### Your instructions:
After finding the line with "Could you please outline the large turquoise" in the data below, set down exactly each line through the one with "Machine-readable labels follow", inclusive, and stop there.

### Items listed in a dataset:
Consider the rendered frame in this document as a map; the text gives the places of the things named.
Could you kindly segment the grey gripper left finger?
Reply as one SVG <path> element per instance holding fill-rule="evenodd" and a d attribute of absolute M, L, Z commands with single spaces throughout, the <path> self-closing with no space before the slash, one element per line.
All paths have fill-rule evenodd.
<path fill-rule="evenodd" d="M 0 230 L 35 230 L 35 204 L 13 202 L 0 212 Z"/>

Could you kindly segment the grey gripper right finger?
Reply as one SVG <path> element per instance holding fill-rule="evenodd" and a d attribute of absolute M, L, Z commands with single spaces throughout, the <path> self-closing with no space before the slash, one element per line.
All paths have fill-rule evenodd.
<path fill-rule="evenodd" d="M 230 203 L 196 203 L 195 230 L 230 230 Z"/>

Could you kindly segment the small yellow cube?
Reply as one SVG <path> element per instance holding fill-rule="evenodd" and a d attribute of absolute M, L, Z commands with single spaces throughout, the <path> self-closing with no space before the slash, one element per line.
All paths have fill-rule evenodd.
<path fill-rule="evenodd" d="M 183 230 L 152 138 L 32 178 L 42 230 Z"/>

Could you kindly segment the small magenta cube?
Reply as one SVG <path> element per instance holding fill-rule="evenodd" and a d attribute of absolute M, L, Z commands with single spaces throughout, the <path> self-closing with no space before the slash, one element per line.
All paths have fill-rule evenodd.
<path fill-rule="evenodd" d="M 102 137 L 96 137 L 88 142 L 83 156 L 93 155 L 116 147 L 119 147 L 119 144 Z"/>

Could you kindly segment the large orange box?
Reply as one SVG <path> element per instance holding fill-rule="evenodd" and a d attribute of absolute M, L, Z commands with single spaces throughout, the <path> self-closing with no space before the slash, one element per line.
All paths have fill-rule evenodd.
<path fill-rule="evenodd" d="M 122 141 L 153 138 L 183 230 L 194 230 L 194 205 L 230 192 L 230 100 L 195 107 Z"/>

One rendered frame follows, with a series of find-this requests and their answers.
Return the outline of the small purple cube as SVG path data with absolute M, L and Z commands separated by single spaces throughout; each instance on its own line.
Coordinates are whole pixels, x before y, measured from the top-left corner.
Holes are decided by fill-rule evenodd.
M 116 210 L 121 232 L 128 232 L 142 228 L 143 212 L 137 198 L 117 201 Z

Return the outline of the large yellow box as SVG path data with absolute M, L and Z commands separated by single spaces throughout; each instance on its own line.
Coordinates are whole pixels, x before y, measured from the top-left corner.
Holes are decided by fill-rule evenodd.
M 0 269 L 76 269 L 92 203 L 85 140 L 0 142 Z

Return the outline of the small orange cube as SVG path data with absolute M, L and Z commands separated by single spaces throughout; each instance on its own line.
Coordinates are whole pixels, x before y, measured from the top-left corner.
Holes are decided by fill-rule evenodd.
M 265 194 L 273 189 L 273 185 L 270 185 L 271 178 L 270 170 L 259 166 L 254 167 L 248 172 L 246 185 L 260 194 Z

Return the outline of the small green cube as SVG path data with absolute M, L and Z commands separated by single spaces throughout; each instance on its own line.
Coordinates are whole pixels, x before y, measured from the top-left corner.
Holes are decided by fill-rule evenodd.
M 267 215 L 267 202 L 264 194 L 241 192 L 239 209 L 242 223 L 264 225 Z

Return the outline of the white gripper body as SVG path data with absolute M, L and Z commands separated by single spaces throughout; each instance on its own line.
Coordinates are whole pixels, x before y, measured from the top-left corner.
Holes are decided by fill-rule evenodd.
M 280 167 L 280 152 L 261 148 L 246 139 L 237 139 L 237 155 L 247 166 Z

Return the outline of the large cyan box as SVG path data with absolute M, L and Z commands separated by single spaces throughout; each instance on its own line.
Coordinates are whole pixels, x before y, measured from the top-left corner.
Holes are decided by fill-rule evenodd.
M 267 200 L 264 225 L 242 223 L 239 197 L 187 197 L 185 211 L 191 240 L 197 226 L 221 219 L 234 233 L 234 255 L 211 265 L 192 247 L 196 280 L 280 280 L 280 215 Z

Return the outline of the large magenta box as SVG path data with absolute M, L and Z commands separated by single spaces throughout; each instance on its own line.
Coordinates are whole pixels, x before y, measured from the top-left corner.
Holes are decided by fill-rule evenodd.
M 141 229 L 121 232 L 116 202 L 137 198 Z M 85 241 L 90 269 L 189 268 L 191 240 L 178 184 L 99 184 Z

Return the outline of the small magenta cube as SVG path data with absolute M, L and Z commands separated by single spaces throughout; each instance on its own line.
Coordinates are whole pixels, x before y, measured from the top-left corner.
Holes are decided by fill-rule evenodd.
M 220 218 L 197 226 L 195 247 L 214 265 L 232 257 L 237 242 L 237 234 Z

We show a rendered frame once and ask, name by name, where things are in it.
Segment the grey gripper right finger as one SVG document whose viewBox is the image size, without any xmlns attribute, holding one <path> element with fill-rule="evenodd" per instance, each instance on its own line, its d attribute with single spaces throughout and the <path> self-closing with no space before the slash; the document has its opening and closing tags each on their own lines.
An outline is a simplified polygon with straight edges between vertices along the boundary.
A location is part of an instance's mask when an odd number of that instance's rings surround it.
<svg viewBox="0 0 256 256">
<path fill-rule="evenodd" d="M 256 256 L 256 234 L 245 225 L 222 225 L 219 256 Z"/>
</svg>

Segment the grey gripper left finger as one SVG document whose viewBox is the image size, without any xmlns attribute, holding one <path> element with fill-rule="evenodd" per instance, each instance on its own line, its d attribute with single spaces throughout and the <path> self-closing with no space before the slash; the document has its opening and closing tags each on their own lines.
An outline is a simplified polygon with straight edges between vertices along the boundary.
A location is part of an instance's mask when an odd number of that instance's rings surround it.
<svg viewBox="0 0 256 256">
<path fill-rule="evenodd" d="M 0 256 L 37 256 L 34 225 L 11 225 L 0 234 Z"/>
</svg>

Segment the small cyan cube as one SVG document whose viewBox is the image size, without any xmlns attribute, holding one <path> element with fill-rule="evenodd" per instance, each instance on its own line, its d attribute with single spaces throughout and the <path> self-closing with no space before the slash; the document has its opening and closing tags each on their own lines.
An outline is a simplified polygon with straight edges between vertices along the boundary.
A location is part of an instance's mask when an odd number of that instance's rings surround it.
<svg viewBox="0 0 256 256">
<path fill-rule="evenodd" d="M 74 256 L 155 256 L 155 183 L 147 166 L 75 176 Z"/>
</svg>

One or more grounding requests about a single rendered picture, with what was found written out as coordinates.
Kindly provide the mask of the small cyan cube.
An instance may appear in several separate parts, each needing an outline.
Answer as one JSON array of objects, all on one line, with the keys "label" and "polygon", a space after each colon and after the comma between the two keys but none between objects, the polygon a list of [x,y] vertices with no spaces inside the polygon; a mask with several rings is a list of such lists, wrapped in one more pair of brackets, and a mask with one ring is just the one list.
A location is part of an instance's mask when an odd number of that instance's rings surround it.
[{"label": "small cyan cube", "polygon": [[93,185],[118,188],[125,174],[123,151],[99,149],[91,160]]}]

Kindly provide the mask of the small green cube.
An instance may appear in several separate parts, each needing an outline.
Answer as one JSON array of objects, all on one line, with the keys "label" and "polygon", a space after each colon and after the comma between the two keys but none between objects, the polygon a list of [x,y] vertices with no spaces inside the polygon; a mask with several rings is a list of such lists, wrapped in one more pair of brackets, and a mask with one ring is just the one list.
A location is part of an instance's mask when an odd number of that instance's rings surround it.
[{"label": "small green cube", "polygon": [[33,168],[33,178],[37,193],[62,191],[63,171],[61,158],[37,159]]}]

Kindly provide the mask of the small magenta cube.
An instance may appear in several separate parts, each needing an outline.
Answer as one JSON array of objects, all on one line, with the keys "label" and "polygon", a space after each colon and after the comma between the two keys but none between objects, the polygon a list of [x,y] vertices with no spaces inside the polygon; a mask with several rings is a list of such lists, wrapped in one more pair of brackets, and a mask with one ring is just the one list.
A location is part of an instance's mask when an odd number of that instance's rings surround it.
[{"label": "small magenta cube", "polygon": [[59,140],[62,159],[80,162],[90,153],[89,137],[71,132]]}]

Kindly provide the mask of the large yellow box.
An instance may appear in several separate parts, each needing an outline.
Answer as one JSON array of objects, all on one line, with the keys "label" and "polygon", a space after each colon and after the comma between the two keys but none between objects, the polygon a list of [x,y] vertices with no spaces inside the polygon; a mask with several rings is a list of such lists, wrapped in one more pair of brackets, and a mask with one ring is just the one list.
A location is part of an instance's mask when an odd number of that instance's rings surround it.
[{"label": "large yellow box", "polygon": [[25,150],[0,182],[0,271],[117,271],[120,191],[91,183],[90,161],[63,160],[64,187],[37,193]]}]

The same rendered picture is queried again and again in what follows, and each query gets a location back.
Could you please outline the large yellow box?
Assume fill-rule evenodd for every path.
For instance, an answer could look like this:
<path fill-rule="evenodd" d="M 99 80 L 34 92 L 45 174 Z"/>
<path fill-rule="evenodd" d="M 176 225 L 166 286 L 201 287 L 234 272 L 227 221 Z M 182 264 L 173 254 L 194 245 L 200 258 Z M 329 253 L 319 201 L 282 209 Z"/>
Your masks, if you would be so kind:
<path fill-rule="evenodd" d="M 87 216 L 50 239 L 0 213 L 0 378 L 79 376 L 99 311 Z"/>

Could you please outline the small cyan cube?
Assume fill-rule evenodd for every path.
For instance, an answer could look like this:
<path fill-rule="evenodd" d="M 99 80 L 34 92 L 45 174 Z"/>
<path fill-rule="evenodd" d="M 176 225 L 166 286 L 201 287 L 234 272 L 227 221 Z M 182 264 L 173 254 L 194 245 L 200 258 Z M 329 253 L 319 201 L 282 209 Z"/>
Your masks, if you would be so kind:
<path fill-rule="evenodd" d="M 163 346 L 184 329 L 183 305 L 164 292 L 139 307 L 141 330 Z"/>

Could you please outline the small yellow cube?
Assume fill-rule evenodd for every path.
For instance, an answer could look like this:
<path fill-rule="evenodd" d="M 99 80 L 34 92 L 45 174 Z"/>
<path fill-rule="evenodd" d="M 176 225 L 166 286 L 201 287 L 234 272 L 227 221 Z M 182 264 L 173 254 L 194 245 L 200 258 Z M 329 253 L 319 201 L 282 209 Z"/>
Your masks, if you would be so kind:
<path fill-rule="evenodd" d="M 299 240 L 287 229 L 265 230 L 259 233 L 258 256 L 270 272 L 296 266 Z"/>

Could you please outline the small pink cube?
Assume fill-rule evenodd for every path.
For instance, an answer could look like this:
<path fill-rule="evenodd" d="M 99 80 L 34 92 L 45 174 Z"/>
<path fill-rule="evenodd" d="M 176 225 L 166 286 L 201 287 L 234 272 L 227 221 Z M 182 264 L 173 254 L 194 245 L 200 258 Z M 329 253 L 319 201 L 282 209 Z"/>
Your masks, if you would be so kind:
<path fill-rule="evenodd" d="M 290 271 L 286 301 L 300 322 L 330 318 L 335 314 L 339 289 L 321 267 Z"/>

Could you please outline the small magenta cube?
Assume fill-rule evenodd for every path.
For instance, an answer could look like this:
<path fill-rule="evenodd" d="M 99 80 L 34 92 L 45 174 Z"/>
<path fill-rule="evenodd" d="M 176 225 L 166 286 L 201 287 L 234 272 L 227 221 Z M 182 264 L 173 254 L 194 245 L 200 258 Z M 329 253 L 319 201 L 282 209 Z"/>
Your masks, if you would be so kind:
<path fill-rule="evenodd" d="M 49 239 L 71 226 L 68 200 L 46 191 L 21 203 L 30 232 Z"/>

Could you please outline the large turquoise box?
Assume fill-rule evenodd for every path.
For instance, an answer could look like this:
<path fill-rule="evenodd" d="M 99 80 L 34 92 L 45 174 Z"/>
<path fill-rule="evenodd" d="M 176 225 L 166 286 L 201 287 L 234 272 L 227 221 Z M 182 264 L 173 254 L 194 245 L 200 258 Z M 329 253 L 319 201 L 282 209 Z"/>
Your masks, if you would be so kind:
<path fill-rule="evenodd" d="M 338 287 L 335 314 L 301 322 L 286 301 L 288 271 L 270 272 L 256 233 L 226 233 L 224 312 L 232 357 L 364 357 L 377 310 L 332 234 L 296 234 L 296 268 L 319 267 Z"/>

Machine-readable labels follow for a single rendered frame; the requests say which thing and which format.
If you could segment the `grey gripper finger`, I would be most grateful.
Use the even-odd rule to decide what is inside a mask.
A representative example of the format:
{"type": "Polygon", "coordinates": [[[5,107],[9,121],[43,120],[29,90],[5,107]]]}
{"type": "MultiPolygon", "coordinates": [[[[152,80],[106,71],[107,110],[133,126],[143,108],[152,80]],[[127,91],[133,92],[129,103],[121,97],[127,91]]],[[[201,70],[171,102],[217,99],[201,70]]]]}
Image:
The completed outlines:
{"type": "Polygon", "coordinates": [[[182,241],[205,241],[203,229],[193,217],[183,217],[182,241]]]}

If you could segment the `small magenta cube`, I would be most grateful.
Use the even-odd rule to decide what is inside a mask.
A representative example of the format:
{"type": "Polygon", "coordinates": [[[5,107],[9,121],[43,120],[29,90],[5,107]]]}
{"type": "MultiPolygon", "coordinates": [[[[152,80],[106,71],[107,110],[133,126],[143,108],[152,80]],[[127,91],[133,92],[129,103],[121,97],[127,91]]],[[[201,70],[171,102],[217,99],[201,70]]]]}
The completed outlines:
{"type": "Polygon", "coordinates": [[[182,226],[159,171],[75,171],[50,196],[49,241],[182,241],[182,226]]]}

### Solution to this exercise:
Could you please outline the large turquoise box?
Assume fill-rule evenodd for every path.
For instance, an answer could look like this:
<path fill-rule="evenodd" d="M 99 80 L 34 92 L 45 174 Z"/>
<path fill-rule="evenodd" d="M 176 225 L 166 286 L 201 287 L 234 272 L 227 221 Z M 182 264 L 173 254 L 194 245 L 200 258 Z M 329 253 L 319 201 L 282 209 Z"/>
Your masks, if you would be so kind:
<path fill-rule="evenodd" d="M 338 287 L 335 314 L 301 322 L 286 301 L 288 271 L 270 272 L 256 233 L 226 233 L 224 312 L 232 357 L 364 357 L 377 310 L 332 234 L 296 234 L 296 268 L 319 267 Z"/>

Machine-readable labels follow for a single rendered frame; the requests say which thing and which format.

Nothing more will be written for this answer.